# Beginner Question: First Workbench... MDF Top... sealing and edging?



## Robin1976 (May 20, 2009)

Hey everyone,

I'm new to woodworking and slowly developing my skills as I go. I made a very basic workbench out of entirely 2×4's… typical 96" lengths you can get at any home renno store like Home Dept, Lowes etc. I combined 2×4's to make 4×4's with basic shelf underneath and supports. For the top, I just went with MDF. I'm attaching the top this weekend and have questions concerning this…

1. What would I seal the MDF with? I'm not sure about sealing/finishing at all so specific info is appreciated.

2. Some sites recommended edging the MDF to prevent chipping, etc. How do you edge MDF? I'm not even sure what wood I would use, how I would cut it, etc. etc.

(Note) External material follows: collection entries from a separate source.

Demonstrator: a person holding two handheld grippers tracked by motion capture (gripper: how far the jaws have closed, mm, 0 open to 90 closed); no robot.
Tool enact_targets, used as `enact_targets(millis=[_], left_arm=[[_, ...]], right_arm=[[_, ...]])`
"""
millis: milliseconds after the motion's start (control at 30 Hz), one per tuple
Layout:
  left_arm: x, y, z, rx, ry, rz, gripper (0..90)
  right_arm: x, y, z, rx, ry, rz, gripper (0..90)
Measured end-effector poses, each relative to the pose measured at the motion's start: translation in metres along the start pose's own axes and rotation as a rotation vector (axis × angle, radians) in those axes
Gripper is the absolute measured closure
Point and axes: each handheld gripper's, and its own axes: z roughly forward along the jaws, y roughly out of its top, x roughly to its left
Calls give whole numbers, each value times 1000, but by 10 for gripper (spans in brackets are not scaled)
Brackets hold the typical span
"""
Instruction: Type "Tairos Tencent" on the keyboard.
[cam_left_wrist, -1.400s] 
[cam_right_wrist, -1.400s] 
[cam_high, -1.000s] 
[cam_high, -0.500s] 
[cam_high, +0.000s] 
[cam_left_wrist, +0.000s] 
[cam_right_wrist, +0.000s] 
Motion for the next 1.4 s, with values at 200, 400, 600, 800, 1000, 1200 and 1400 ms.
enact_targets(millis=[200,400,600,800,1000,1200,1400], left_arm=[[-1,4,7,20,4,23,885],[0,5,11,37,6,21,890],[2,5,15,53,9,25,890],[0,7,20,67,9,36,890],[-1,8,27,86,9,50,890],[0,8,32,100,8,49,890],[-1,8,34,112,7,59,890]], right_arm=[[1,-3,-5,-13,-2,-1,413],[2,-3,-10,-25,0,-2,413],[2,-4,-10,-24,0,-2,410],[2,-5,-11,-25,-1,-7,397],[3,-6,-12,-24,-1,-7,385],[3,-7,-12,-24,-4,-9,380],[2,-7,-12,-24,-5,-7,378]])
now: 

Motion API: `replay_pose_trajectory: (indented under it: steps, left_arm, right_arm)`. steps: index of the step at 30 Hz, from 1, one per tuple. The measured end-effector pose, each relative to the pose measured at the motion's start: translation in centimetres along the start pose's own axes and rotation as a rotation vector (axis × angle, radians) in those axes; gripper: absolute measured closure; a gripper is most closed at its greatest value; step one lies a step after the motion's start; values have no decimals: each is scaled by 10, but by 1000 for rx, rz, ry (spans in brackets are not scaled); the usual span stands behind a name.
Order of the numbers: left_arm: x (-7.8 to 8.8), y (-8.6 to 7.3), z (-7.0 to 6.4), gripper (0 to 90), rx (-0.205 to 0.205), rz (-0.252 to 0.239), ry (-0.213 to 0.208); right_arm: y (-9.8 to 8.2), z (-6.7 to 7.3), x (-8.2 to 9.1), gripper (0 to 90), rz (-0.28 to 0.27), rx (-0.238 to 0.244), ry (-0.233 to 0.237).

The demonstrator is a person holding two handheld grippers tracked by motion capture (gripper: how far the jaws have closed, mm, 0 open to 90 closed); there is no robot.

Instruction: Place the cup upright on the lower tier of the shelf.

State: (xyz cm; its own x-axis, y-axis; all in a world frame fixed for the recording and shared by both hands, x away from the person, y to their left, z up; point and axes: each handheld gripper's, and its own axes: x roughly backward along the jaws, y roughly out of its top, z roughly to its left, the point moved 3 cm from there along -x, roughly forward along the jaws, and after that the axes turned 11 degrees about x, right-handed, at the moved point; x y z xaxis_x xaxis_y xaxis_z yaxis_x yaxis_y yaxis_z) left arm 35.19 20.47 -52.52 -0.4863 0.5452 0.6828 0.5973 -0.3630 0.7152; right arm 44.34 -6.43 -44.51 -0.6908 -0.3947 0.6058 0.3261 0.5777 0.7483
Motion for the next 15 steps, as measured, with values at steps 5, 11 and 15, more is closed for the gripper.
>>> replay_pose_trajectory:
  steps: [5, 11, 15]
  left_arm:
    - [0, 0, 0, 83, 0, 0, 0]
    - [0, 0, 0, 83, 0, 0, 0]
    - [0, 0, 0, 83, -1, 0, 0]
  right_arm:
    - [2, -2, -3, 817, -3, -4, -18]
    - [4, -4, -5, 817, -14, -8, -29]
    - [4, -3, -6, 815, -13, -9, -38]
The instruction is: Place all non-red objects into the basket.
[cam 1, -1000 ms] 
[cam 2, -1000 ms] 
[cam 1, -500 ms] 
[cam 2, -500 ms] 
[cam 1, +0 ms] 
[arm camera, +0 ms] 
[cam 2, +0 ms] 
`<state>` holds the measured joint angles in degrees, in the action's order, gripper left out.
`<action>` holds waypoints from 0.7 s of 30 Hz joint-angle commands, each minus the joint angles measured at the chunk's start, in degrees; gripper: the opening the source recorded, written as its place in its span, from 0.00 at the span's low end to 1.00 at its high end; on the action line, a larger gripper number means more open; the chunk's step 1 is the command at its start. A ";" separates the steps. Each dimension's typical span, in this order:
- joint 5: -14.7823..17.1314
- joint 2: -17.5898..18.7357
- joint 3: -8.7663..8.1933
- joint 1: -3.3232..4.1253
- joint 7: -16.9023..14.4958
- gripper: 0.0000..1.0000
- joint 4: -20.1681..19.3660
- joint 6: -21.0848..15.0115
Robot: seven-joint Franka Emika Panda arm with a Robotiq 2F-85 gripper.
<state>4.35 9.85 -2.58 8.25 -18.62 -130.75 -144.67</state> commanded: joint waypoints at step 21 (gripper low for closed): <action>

Any input is appreciated… I am learning as I go so sorry if some of the questions are really dumb. 

Thx,
Robin


----------



## a1Jim (Aug 9, 2008)

Hey Robin
as to the finish I don't think you need one at all. assuming you have a glued together double layer of mdf for you top the edging you can use standard wood glue and finish nails but melamine glue is made for melamine and it holds best if you want to buy something you may not use again unless you plan on making things out off melamine. along with the nails it would help to clamp the trim until the glue drys. if you have clamps?The trim could be made form 3/4" by 1 1/2" thick fir,pine,or any wood you have available, and the corners ether butt jointed or mitered.


----------



## MedicKen (Dec 2, 2008)

Robin….....First of all welcome to LJ's. There are no supid questions. Sealing MDF is an easy process. Multiple coats of shellac. As for the edging I used poplar on mine, but any wood will work. I used poplar because thats what I had on hand. You will notice that some of the guys will use oak, walnut or another hardwood. Attaching the edging can be done numerous ways. The problem with MDF is that it doesnt hold screws well especially in the edge. If you use screws predrill the edging and the MDF, remove the edging and countersink the MDF slightly. The countersink will give the screw enough room as it pulls the MDF material out of the hole as you drive the screw. I would also apply a good healthy bead of yellow glue to the MDF and the edging as you attach it. Make sure to spread the glue evenly. You will notice the MDF will absorb the glue quickly, it is very pourous on the edges. If you dont wanna go with the screws you can also use finishing nails, I used 18ga 2" nails on the edging on my bench and it has held well. I would apply the edging before you finish the top and apply shellac to the top and edging as well. Good luck!!


----------



## Moai (Feb 9, 2009)

I heve never tried this on MDF, but Tung Oil is an excellent sealer and finish wich hardens very well…...why about trying on a small piece? it takes a week to dry.


----------



## sIKE (Feb 14, 2008)

Are you planning on painting it to lighten it up as MDF is awful dark. I know some like it that way. If you are going to paint it to lighten it up. Use glue sizing, basically watered down yellow glue. Like 6-8 parts water to glue brush it on let dry (it will look pasty white when dry) lightly sand (220-400 Grit) to smooth then repeat one more time sand smooth again (be careful not to sand through) and then paint. As for trim choose what you want to use cut it then same width as the top is thick and glue and nail (I used brads) to the MDF, as noted above, MDF is thirsty an even more so on the edges, so make sure you heavily glue size the edges have don't worry so much about sanding it. Down the road when you have completed finishing a project with a oil, take the rag/brush and work out the excess on the trim.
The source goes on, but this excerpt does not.